→ Assigned task:
Restate word for word the lines beginning with the one that contains "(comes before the" and ending at the bottom of the records below, both included.

++++ Extracted material ++++

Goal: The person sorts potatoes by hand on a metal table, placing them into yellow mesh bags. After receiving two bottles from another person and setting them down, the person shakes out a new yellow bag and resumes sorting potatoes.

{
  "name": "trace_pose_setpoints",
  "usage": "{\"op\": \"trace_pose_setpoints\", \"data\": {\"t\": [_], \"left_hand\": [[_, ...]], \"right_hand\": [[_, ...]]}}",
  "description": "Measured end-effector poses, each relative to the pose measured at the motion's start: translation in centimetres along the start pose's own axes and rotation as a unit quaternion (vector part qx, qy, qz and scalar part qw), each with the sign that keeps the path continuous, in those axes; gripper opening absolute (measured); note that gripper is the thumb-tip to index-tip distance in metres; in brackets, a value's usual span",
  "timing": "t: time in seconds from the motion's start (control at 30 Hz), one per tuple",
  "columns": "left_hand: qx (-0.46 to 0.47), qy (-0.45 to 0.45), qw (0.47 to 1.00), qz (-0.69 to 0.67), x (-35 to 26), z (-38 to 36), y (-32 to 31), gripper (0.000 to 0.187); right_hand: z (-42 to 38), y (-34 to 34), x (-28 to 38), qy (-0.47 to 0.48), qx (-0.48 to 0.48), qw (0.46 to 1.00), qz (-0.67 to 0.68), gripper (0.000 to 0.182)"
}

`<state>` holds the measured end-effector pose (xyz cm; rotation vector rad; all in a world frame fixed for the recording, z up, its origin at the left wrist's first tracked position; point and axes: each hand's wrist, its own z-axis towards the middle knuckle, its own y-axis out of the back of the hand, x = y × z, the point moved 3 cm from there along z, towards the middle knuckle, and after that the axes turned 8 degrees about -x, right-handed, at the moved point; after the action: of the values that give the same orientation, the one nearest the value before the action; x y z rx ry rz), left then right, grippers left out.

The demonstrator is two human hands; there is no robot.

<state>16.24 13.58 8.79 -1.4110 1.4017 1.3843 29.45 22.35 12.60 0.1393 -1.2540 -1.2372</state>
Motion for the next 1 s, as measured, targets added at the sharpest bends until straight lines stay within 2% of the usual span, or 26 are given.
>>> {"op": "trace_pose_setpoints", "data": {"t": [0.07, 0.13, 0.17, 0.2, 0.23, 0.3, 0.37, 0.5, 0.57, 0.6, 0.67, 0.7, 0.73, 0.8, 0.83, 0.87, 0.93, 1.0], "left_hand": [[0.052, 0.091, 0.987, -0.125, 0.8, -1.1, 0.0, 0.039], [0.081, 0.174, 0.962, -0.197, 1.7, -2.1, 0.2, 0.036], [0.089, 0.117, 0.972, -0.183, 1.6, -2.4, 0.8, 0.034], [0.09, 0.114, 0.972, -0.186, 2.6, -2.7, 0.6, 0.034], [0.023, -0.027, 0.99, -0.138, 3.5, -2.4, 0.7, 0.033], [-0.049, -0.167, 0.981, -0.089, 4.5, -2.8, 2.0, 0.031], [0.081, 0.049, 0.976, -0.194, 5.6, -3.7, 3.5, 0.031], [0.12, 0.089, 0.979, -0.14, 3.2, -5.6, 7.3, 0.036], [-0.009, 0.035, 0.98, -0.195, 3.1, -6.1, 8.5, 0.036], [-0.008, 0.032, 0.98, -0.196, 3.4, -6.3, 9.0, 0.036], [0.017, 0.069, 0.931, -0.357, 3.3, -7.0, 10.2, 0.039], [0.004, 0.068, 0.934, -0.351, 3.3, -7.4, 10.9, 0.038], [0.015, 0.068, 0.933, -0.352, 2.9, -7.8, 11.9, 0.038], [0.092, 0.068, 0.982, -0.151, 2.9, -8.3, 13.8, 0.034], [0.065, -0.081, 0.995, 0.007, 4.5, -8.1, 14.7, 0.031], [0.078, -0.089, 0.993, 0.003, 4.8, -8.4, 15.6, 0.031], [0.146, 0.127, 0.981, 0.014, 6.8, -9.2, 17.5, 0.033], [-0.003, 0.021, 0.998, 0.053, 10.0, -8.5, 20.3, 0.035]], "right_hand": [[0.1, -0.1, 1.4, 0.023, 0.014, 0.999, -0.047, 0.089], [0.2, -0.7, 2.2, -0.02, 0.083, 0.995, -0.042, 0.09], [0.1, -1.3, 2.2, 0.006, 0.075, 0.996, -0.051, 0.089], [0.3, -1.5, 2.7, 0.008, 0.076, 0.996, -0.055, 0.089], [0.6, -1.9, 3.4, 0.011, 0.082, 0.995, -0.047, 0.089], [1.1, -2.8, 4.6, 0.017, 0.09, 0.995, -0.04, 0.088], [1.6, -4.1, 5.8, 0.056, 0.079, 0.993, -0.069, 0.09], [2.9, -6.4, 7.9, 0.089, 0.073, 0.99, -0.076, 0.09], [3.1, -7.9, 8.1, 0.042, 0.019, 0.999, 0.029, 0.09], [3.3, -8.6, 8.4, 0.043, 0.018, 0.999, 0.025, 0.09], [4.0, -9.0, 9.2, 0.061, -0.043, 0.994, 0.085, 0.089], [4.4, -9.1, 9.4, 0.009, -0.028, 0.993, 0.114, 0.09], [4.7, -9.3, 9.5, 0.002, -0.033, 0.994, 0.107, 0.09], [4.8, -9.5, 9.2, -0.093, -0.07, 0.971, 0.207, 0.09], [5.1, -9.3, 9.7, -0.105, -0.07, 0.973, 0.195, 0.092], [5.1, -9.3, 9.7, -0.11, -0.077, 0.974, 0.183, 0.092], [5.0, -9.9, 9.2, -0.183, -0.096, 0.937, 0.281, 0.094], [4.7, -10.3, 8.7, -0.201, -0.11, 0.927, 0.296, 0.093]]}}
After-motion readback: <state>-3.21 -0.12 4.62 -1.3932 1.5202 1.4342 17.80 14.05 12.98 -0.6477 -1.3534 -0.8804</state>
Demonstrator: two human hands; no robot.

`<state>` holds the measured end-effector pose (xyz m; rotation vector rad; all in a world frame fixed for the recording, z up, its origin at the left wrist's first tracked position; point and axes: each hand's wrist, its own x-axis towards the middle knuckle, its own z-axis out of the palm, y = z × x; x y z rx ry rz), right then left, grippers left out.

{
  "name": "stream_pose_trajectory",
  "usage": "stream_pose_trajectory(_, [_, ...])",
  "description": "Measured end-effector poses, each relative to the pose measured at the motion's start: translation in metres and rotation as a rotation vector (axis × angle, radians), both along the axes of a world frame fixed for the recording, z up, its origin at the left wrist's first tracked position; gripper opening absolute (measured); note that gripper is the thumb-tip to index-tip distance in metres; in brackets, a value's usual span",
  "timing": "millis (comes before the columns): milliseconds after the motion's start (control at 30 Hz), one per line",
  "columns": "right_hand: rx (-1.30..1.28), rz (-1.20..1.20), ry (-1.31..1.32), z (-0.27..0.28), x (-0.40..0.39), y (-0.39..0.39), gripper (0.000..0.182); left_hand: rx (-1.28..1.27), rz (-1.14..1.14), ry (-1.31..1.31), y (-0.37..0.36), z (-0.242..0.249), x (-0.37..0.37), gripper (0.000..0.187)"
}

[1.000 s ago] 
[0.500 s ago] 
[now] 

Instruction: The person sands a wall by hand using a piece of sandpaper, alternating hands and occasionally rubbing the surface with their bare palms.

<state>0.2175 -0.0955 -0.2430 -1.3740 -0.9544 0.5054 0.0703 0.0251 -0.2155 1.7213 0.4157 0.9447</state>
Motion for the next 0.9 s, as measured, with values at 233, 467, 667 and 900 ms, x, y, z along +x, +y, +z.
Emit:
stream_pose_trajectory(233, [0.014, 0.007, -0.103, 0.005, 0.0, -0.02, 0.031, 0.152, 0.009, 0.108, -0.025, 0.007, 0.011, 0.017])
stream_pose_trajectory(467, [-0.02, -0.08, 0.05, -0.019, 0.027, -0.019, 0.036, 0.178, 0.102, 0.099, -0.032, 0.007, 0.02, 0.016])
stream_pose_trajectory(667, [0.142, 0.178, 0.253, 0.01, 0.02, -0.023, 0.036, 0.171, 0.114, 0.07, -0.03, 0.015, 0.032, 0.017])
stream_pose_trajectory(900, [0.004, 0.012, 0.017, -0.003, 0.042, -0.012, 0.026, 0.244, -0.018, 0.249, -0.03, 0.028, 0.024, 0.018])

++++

→ Final answer:
  "timing": "millis (comes before the columns): milliseconds after the motion's start (control at 30 Hz), one per line",
  "columns": "right_hand: rx (-1.30..1.28), rz (-1.20..1.20), ry (-1.31..1.32), z (-0.27..0.28), x (-0.40..0.39), y (-0.39..0.39), gripper (0.000..0.182); left_hand: rx (-1.28..1.27), rz (-1.14..1.14), ry (-1.31..1.31), y (-0.37..0.36), z (-0.242..0.249), x (-0.37..0.37), gripper (0.000..0.187)"
}

[1.000 s ago] 
[0.500 s ago] 
[now] 

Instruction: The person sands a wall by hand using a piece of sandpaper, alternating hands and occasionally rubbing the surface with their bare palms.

<state>0.2175 -0.0955 -0.2430 -1.3740 -0.9544 0.5054 0.0703 0.0251 -0.2155 1.7213 0.4157 0.9447</state>
Motion for the next 0.9 s, as measured, with values at 233, 467, 667 and 900 ms, x, y, z along +x, +y, +z.
Emit:
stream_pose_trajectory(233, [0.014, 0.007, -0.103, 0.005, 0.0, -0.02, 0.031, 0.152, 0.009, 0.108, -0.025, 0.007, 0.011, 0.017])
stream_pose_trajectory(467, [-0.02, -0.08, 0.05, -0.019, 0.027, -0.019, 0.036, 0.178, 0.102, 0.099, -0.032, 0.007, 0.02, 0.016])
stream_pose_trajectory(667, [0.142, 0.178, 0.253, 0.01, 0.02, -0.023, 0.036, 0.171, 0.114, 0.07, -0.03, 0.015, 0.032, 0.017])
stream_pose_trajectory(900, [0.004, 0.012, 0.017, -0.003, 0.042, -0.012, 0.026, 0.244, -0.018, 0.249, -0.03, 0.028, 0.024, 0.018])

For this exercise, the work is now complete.